Task instructions |
Find the word "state" in the listing; pull out each line holding it.

___ Data shown ___

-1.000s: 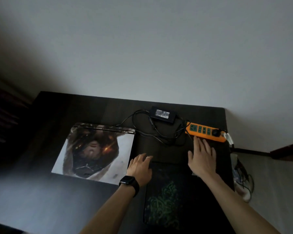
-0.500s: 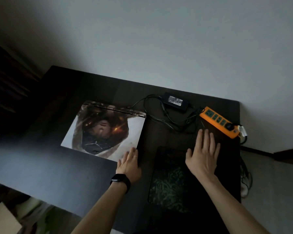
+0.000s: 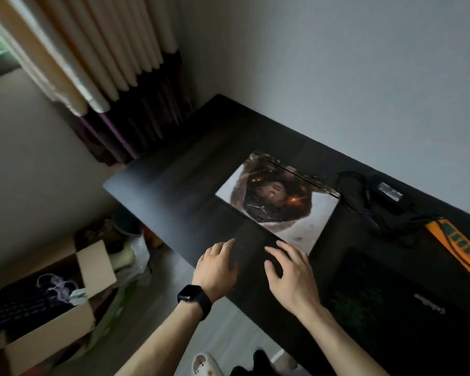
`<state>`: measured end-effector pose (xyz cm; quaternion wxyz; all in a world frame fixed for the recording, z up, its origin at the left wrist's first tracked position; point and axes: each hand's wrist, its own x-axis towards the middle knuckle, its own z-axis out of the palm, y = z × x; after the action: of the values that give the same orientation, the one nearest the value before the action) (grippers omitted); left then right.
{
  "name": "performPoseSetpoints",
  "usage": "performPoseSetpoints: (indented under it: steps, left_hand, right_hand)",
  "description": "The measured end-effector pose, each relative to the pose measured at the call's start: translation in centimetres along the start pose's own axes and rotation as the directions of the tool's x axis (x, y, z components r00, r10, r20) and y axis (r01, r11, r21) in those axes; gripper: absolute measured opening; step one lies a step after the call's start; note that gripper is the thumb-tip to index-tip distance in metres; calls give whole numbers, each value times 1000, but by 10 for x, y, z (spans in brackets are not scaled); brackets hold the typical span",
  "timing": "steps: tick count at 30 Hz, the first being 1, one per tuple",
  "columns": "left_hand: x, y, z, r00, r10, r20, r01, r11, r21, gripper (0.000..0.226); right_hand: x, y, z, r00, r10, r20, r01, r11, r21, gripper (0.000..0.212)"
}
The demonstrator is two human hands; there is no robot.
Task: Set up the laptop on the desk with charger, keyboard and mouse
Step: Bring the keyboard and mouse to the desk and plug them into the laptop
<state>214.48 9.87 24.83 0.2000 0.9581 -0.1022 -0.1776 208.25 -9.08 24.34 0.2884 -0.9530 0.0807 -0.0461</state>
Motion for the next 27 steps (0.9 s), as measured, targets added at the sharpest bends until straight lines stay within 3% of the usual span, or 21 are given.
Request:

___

Task solution |
`<state>`: measured end-effector pose (xyz cm; quaternion wxyz; all in a world frame fixed for the recording, z up, its origin at the left wrist's first tracked position; point and axes: each hand's wrist, its own x-axis towards the middle knuckle, its own z-axis out of the palm, y = z × x; after the action: of the values that give the same orientation, the one nearest the value before the action) (grippers omitted); left then right.
<state>214.48 9.87 24.83 0.2000 0.9581 -0.1022 -0.1776 208.25 -9.08 24.34 0.2884 -0.9530 0.0807 -0.0461</state>

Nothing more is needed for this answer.